__REQUIRED WORK__. Report every line of the listing below in which the string "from" occurs.

__EXCERPTED RECORDS__.
┄┄┄┄┄┄┄┄┄┄

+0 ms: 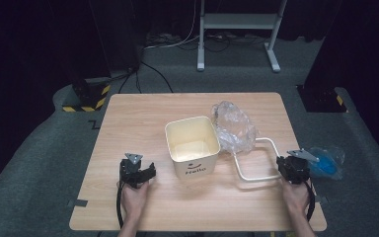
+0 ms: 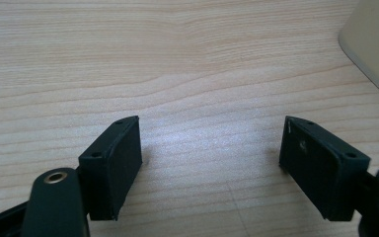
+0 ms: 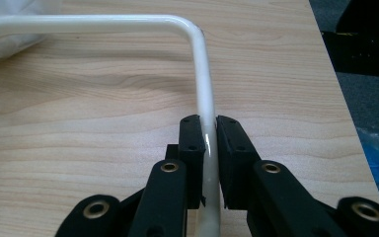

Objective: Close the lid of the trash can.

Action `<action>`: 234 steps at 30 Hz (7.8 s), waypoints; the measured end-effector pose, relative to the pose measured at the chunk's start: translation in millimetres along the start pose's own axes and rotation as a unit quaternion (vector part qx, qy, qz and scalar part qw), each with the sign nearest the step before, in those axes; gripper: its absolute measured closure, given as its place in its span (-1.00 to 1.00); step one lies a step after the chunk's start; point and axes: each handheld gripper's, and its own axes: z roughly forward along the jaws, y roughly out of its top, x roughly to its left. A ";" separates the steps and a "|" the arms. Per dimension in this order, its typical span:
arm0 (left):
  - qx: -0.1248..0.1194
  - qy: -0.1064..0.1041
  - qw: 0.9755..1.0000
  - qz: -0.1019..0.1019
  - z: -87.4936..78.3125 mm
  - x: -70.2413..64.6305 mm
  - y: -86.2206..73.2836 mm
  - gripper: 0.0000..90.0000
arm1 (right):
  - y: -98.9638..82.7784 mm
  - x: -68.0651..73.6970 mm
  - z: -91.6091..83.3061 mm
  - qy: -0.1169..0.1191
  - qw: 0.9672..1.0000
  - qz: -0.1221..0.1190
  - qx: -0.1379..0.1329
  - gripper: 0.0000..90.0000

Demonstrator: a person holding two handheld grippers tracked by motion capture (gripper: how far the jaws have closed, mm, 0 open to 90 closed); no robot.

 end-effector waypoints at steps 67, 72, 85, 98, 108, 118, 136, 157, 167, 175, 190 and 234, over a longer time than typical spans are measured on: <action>0.000 0.000 1.000 -0.001 0.0 0.0 -0.1 -0.47 | 51.5 7.6 -49.4 0.026 0.997 -0.011 -0.070 0.82; 0.000 0.000 1.000 -0.001 0.0 0.0 -0.1 -0.47 | 56.6 12.7 -50.3 0.029 0.997 -0.018 -0.068 0.82; 0.000 -0.001 1.000 -0.001 0.0 0.2 -0.2 -0.46 | 72.4 32.7 -54.9 0.041 0.996 -0.035 -0.071 0.82; 0.000 0.000 1.000 -0.001 0.0 0.3 -0.2 -0.46 | 84.6 54.9 -51.2 0.060 0.995 -0.049 -0.059 0.82; 0.000 0.000 1.000 -0.001 -0.1 0.3 -0.2 -0.46 | 93.8 67.2 -50.5 0.066 0.995 -0.057 -0.048 0.82; 0.000 0.001 1.000 -0.001 -0.1 0.3 -0.2 -0.47 | 102.0 84.4 -47.3 0.076 0.994 -0.069 -0.040 0.82; 0.000 0.001 1.000 -0.002 -0.2 0.1 -0.1 -0.47 | 111.7 111.5 -41.4 0.094 0.992 -0.082 -0.029 0.82; -0.001 0.000 1.000 -0.004 0.0 -0.1 -0.3 -0.46 | 121.9 135.6 -29.9 0.105 0.990 -0.088 -0.015 0.82; -0.001 0.001 1.000 -0.003 -0.1 0.1 -0.2 -0.46 | 124.2 147.4 -24.9 0.109 0.990 -0.093 -0.007 0.82; -0.002 0.001 1.000 -0.003 0.0 0.1 -0.2 -0.46 | 124.7 154.8 -23.8 0.109 0.990 -0.094 -0.004 0.82; -0.003 0.000 1.000 -0.005 0.1 0.1 -0.3 -0.46 | 127.4 170.6 -23.3 0.109 0.990 -0.092 0.000 0.82; -0.002 -0.001 1.000 -0.006 -0.1 0.6 -0.3 -0.47 | 128.5 190.0 -21.5 0.104 0.991 -0.088 -0.001 0.74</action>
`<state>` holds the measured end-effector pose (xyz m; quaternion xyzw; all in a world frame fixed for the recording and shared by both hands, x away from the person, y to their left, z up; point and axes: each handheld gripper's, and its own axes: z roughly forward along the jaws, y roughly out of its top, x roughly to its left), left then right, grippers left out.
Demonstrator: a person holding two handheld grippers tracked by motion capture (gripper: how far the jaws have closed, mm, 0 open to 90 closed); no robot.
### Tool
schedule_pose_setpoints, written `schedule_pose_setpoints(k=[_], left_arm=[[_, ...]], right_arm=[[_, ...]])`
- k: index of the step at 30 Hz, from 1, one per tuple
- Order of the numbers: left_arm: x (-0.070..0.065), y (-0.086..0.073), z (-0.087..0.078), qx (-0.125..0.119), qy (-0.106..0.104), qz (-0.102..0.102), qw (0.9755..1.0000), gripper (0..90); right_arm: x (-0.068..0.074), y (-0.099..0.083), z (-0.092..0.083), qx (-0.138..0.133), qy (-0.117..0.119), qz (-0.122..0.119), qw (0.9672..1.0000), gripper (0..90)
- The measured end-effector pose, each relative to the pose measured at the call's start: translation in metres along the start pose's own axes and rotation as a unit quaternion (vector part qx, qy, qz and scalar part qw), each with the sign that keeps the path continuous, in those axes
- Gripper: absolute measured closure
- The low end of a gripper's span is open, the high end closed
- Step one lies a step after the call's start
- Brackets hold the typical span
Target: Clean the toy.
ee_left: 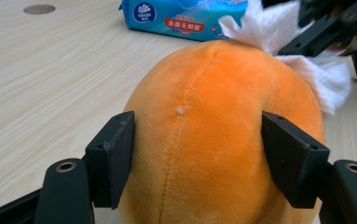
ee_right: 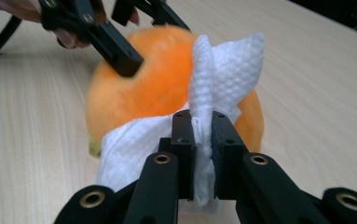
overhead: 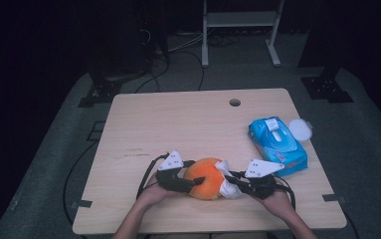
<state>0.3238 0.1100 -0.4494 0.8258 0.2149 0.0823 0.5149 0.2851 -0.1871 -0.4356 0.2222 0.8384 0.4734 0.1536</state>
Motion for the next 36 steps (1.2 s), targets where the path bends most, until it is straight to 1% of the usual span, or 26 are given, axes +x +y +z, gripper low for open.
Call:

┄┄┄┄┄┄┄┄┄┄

__WRITTEN SOLUTION__.
`<state>` holds the measured end-effector pose (xyz m; quaternion xyzw; all in a world frame fixed for the recording and shared by both hands, x away from the person, y to their left, z up; point and axes: each handheld gripper's, and its own axes: z roughly forward along the jaws, y roughly out of its top, x roughly to its left), left then right, grippers left out.
- k: index of the step at 30 Hz, from 1, one per tuple

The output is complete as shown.